At a local Goodwill I was able to pick up a Macintosh SE that has 1 MB of RAM and two 800K floppy drives.  I also got an Apple 20SC External SCSI hardrive.  I have a SCSI terminator on the drive and I was able to get the 20MB hardrive to appear on the SE's desktop.  I have a Mac OS 6 boot disk that lets me run the machine, but now that I have a storage device that works with the SE, I want to install Mac OS 6.0.8 onto the hardrive and have the SE boot from it.  I got the 4 disk files from the Apple old software page but they are 824K in size.

Can someone try to help me figure out how to install OS 6 on the hardrive?  I can fool the floppy drive into thinking a 1.4 MB floppy is actually a 800K floppy by putting tape over the whole on the upper left of the floppy, but the OS files are 24K too big.


----------



## DeltaMac (Jan 1, 2004)

I think you'll find that the Disk images for that 6.0.8 install are 824 KB, as you say, but double-click on the that 824 KB DiskCopy file, and you end up with a 770 KB folder, copies to a floppy fine, and should leave it at less than 800 KB, which should still fool the SE  (If you can discover a SuperDrive somewhere (the Mac floppy, not the DVD-R or course) The SE will work with HD floppies if you can find a SuperDrive somewhere.
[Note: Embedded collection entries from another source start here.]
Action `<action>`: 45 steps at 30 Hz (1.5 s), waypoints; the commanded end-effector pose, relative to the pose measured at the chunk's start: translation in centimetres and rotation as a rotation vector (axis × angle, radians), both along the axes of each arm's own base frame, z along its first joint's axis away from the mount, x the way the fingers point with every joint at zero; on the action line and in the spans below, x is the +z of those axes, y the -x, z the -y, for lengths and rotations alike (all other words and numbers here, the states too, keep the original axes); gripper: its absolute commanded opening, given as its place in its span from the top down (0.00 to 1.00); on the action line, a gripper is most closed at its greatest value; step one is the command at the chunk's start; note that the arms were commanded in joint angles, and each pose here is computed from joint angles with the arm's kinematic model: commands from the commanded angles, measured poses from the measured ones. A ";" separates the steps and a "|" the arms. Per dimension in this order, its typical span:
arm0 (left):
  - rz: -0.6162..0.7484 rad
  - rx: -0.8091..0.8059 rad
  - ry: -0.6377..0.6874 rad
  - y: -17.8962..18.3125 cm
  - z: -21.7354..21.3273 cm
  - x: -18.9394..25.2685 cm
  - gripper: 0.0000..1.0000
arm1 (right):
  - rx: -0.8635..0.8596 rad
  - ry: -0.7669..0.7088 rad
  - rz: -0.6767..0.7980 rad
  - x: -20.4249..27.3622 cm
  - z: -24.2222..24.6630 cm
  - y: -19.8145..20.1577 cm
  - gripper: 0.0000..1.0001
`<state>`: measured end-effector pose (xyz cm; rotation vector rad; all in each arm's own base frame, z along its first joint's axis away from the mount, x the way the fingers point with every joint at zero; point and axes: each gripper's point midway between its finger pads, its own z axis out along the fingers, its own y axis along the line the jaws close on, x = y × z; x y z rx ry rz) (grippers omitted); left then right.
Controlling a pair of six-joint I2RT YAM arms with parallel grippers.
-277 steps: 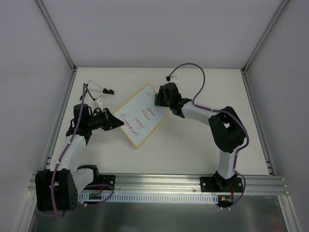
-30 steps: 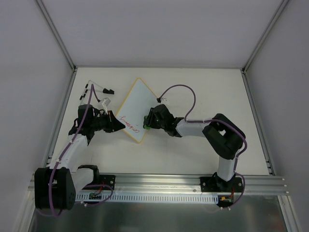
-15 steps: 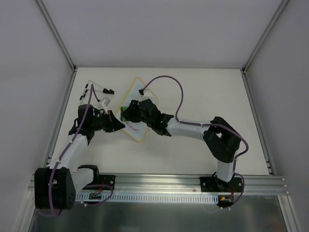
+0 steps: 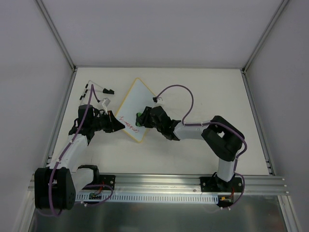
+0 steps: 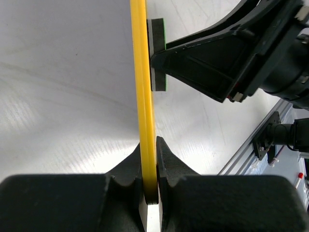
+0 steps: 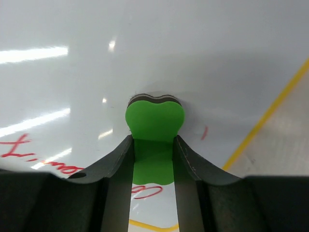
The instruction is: Erase the whiteboard
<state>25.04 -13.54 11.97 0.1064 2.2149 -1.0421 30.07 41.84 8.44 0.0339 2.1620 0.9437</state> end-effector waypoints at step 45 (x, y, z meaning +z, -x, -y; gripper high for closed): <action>0.100 -0.158 0.092 0.7 2.5 3.4 1.00 | 0.151 -0.010 -0.113 -3.0 0.0 2.4 1.00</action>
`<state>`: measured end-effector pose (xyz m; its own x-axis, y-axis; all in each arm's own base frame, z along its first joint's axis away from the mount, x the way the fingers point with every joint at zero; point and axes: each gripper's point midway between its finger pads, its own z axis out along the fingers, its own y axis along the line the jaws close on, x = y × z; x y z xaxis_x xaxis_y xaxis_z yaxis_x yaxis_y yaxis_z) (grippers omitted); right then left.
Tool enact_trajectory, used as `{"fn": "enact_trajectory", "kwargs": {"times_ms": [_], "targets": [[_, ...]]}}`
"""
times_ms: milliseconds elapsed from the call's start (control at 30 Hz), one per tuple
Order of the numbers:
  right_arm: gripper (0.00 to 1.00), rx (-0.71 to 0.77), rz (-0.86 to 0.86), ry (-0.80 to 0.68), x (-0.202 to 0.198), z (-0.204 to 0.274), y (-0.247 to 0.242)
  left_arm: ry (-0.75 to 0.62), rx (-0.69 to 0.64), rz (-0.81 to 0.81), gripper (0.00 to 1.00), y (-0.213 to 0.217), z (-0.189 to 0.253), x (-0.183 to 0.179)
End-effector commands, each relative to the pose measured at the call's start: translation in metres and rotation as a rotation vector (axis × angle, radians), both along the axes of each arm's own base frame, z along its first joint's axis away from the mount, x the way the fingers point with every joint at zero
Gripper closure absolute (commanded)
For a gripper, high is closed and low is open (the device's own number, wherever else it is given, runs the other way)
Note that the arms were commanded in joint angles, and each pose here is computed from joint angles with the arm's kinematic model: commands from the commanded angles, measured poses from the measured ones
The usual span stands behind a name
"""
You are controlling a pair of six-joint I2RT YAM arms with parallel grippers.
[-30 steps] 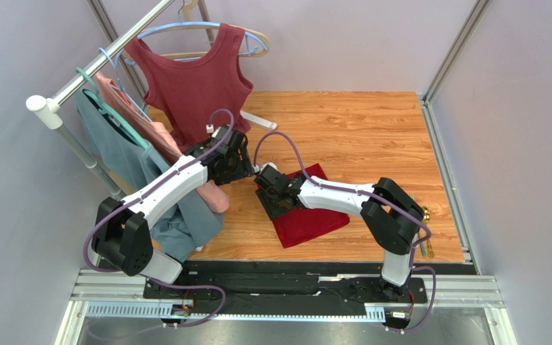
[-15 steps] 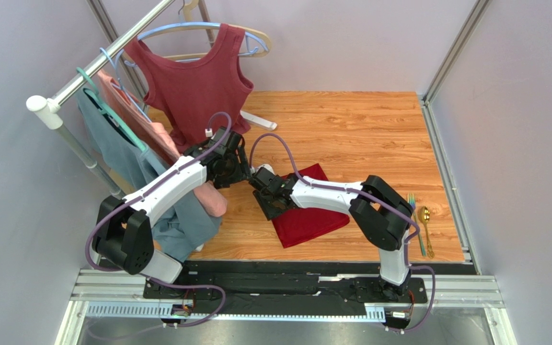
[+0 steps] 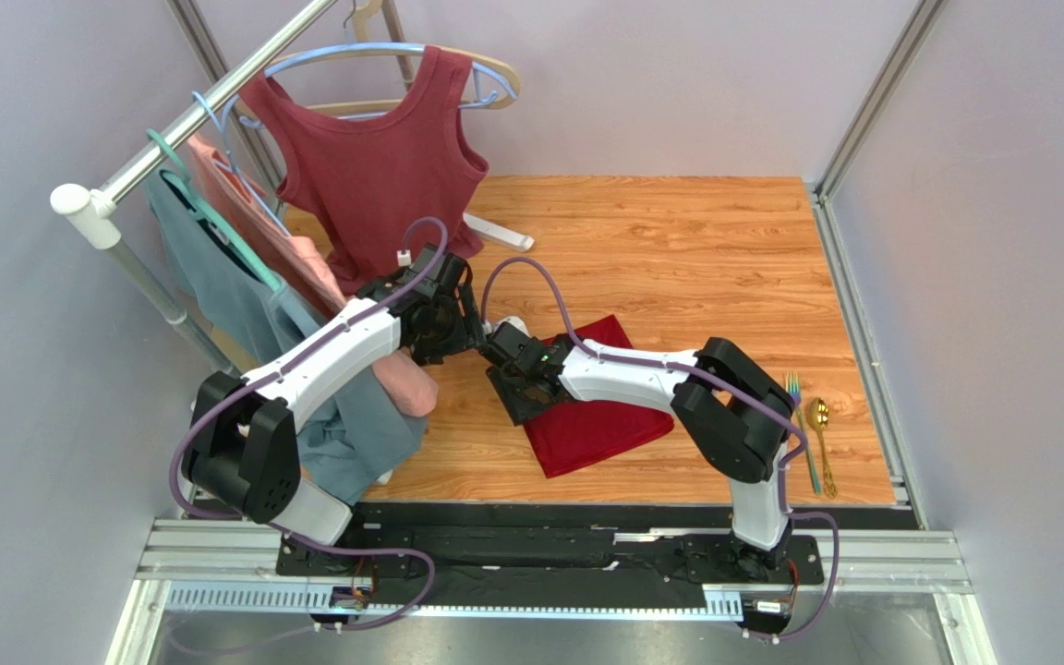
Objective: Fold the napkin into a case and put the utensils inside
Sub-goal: Pick up the lower triangle-folded napkin from the center of the board.
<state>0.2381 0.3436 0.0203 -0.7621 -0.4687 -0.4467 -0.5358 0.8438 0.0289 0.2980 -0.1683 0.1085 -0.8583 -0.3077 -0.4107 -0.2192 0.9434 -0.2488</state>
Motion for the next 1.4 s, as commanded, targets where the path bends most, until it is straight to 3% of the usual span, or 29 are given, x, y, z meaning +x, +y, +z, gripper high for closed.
{"fn": "enact_trajectory", "kwargs": {"times_ms": [0,233,300,333,367,467,600,800,1033,1133,1367], "targets": [[0.52,-0.002,0.054,0.058,-0.021,-0.024,0.01,-0.031,-0.045,-0.018,0.22,-0.008,0.004,0.012],[0.79,-0.086,0.017,0.087,-0.027,-0.052,-0.003,-0.017,-0.129,-0.048,0.2,-0.018,-0.003,0.011],[0.88,-0.061,0.016,0.078,-0.025,-0.043,0.002,-0.024,-0.145,-0.054,0.2,-0.02,-0.002,0.011],[0.98,-0.035,0.019,0.086,-0.025,-0.038,0.005,-0.028,-0.158,-0.073,0.2,-0.023,-0.003,0.011],[1.0,0.023,0.019,0.082,-0.024,-0.021,0.013,-0.029,-0.163,-0.079,0.2,-0.024,-0.002,0.01],[1.0,0.289,0.038,0.129,-0.023,0.017,0.04,-0.064,-0.212,-0.143,0.2,-0.034,0.005,0.011],[1.0,0.603,0.035,0.273,-0.017,0.051,0.042,-0.083,-0.294,-0.203,0.23,-0.049,0.011,0.007],[1.0,0.869,-0.023,0.417,-0.003,0.052,0.017,-0.082,-0.404,-0.263,0.27,-0.069,0.01,0.003],[1.0,1.032,-0.069,0.537,-0.002,0.044,-0.002,-0.05,-0.437,-0.283,0.27,-0.081,0.008,-0.006],[1.0,1.074,-0.061,0.546,-0.001,0.046,-0.005,-0.016,-0.503,-0.259,0.21,-0.09,0.002,-0.01],[1.0,1.106,-0.072,0.545,0.004,0.048,-0.012,0.123,-0.364,-0.057,0.18,-0.07,-0.034,-0.004]]}}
Hints: Just copy the expanded disk contents to each floppy, and make sure that you rename the floppy exactly the same as the folder (for example, Disk 2 of 4 is correctly named 'Utilities 1'  - don't copy that utilities 1 folder to the disk, just the contents, and name the floppy Utilities 1, proceeding the same with the other 3. 
Should work!!


----------



## gollum84 (Jan 1, 2004)

Thank you very much for the info.  Using the DiskCopy program really helped to trim off those few extra kilobytes so I could fit OS 6 on the floppies.  Now my SE is back up and running.  The Apple 20SC drive is noisy, because of the fan, but it's alright, I can live with it.  Now I'll try to find some old programs, either online or on eBay, that I can use with OS 6.


----------



## Arden (Jan 2, 2004)

The Macintosh Garden is a good place for old-school games.  Some of them may even work with your SE.


----------



## Cheryl (Jan 2, 2004)

Check out MacTreasures 
http://www.mactreasures.com/


----------